No Matter Where You Live

Let’s imagine a town, where the river is the main source of fresh water for everyone. Then, one day, someone builds a factory, near the middle of the river. A side effect of what the factory produces, is that it releases toxic waste into the river. The owners are aware of this – but they won’t do what’s needed to clean it up, as it would cut into their profits.
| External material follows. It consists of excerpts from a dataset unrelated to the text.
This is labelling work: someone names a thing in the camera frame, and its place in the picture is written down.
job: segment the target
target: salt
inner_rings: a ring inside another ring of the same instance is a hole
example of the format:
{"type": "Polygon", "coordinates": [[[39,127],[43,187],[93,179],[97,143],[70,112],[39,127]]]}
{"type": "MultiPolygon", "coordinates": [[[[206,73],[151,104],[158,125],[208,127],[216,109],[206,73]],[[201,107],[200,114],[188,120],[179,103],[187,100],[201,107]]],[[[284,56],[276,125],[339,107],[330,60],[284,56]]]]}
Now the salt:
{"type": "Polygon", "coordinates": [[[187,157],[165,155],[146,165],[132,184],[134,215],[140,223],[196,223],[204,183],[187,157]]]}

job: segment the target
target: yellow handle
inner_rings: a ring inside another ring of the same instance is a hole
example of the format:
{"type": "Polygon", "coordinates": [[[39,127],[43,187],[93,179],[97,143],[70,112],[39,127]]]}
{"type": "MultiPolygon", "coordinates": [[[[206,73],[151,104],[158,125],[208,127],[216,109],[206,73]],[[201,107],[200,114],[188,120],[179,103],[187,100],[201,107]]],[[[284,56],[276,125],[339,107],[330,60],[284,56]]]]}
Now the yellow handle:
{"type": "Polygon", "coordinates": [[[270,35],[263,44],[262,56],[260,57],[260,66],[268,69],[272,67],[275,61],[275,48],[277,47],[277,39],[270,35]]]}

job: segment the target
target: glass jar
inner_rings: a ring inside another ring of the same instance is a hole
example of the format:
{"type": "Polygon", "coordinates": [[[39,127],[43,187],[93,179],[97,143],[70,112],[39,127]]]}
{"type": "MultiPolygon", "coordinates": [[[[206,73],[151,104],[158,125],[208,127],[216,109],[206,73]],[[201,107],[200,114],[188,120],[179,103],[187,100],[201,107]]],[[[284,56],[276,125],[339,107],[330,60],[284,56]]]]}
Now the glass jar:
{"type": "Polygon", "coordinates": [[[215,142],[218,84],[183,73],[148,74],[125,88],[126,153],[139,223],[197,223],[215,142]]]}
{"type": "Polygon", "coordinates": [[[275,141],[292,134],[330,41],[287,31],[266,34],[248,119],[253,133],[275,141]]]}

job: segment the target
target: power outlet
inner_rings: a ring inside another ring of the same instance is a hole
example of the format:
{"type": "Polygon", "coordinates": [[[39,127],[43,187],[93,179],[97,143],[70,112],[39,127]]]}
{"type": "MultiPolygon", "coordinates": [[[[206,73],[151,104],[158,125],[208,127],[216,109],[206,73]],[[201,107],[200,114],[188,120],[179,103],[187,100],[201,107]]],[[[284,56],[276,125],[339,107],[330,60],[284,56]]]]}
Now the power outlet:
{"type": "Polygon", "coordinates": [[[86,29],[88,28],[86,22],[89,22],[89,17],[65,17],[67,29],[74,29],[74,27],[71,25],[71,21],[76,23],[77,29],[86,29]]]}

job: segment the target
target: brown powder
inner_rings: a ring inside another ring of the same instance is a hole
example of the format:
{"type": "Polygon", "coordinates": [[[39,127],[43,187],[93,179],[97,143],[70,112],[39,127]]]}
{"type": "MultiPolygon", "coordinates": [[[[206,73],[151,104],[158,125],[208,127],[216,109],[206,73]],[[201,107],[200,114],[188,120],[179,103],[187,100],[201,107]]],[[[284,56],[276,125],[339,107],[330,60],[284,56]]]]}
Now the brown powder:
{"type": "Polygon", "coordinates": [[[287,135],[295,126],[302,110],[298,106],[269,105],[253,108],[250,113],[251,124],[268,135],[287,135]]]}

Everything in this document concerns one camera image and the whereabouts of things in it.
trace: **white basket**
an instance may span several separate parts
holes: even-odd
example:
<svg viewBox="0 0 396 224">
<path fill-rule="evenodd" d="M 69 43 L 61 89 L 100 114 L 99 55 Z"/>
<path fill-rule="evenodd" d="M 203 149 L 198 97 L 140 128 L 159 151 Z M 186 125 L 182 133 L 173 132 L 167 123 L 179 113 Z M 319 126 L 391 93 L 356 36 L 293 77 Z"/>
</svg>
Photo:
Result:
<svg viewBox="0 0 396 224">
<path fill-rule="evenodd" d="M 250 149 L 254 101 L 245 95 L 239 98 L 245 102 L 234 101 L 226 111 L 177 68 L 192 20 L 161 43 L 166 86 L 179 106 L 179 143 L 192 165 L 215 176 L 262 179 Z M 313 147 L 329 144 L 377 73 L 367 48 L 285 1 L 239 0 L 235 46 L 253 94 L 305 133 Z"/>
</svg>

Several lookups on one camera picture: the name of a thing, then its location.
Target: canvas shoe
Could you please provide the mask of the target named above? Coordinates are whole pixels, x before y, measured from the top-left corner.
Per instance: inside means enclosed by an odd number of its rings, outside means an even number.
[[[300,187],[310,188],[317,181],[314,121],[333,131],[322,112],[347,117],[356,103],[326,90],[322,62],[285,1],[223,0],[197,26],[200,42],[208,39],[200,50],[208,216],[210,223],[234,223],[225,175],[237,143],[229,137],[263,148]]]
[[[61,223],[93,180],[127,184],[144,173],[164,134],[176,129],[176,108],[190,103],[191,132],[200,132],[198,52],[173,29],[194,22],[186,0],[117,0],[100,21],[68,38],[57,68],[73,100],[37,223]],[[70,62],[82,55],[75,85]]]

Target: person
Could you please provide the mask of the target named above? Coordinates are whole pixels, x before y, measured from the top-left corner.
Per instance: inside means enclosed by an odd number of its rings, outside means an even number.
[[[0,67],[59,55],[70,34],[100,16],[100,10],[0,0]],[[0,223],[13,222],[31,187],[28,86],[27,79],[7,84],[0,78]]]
  • How would you feel about buying the factory’s products?
  • And would it matter if you lived upstream or downstream from it?

Blog posts about Substack

Today I read John Gruber’s blog post Regarding – and, Well, Against – Substack, which also linked to Anil Dash’s post “Don’t Call It a Substack”.

We constrain our imaginations when we subordinate our creations to names owned by fascist tycoons. Imagine the author of a book telling people to “read my Amazon”. A great director trying to promote their film by saying “click on my Max”. That’s how much they’ve pickled your brain when you refer to your own work and your own voice within the context of their walled garden. There is no such thing as “my Substack”, there is only your writing, and a forever fight against the world of pure enshittification.

Anil Dash

This is a great point – and all three of us are in agreement here!

A slight disagreement

However, while I have a slight (and perhaps unimportant) disagreement with the next quote from Dash, I strongly dislike Gruber’s comments on it.

Substack is, just as a reminder, a political project made by extremists with a goal of normalizing a radical, hateful agenda by co-opting well-intentioned creators’ work in service of cross-promoting attacks on the vulnerable. You don’t have to take my word for it; Substack’s CEO explicitly said they won’t ban someone who is explicitly spouting hate, and when confronted with the rampant white supremacist propaganda that they are profiting from on their site, they took down… four of the Nazis. Four. There are countless more now, and they want to use your email newsletter to cross-promote that content and legitimize it. Nobody can ban the hateful content site if your nice little newsletter is on there, too, and your musings for your subscribers are all the cover they need.

Anil Dash

Substack is the factory in my simple analogy at the top. And “normalizing a radical, hateful agenda” is the toxic waste in the river. My small disagreement, is that I don’t think the factory was made with the purpose of polluting the river.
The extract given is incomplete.